INFORMATION SHOWN:
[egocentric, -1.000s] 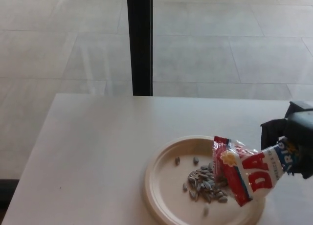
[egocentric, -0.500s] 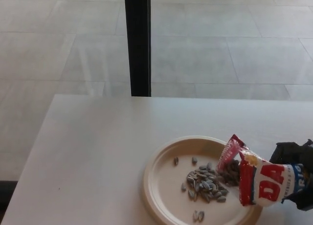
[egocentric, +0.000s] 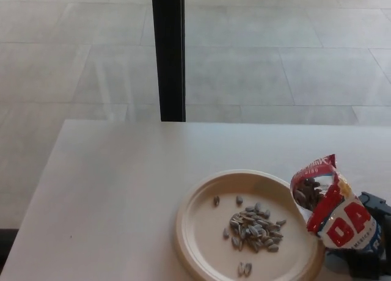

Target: The robot uses its right hand to pick up a bag of sunflower seeds kept in the middle of the desk and tilts it over a plate kept next to it to pour out a few seeds and then puts the bag of seeds back on the desk

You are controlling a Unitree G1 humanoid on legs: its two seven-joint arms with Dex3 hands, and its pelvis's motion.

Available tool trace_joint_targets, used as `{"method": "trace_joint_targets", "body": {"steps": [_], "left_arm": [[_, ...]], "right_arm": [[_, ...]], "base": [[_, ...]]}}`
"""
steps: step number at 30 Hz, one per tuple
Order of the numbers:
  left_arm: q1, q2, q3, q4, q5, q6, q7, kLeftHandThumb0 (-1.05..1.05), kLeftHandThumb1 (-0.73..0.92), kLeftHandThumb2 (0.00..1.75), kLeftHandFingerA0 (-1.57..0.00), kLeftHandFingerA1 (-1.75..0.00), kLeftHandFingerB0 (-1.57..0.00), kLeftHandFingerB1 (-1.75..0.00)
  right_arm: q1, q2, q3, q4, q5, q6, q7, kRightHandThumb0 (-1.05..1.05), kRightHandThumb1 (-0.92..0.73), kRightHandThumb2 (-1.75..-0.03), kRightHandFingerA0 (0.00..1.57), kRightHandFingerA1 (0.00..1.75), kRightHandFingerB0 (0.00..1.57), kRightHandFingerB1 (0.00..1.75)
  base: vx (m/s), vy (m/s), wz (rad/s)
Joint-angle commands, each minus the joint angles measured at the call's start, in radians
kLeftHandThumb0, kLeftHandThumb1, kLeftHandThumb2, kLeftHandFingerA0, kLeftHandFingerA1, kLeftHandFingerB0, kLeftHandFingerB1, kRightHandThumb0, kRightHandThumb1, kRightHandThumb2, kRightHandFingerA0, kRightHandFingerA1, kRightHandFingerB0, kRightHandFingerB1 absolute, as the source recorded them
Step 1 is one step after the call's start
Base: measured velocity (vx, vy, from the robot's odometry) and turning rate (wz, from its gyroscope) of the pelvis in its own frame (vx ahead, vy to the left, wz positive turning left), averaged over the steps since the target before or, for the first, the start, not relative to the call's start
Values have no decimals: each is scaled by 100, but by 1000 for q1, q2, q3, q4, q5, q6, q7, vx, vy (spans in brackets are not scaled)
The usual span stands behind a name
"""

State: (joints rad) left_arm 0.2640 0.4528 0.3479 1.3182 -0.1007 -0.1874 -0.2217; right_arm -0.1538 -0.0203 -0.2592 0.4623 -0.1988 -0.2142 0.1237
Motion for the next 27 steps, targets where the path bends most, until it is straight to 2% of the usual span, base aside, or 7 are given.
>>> {"method": "trace_joint_targets", "body": {"steps": [1,6,7,10,15,17,27], "left_arm": [[7,-17,7,1,-7,-4,18,-75,81,64,-42,-51,-41,-35],[6,-20,2,7,5,-5,29,-77,82,65,-44,-50,-41,-35],[6,-19,-1,8,10,-6,28,-77,83,65,-43,-49,-40,-35],[6,-20,10,9,-5,0,15,-76,80,64,-43,-49,-42,-35],[7,-22,12,6,-2,-1,23,-78,80,64,-44,-50,-42,-34],[7,-22,9,6,2,-2,26,-77,80,65,-44,-51,-42,-35],[0,-18,12,5,2,3,23,-76,82,65,-42,-48,-39,-34]], "right_arm": [[27,62,-18,91,98,-45,-88,-18,-42,-138,108,175,85,162],[35,110,-36,193,138,-113,-144,-19,-67,-98,97,173,73,109],[42,107,-27,211,129,-124,-153,-33,-78,-68,80,158,57,62],[55,67,32,263,61,-175,-172,-48,-76,-63,52,102,14,38],[65,-32,150,271,-21,-181,-178,-62,-73,-62,7,60,0,22],[62,-84,190,272,-41,-161,-174,-93,-60,-94,0,13,0,16],[72,-222,284,176,-53,-121,-133,-105,-65,-96,0,15,0,10]], "base": [[0,0,0],[0,0,0],[0,0,0],[0,0,0],[0,0,0],[0,0,0],[0,0,0]]}}
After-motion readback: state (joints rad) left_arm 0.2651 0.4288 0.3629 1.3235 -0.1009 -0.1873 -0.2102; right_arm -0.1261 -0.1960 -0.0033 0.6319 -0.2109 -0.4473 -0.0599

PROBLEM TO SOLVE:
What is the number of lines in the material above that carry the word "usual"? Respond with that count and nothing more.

RESPONSE BELOW:
2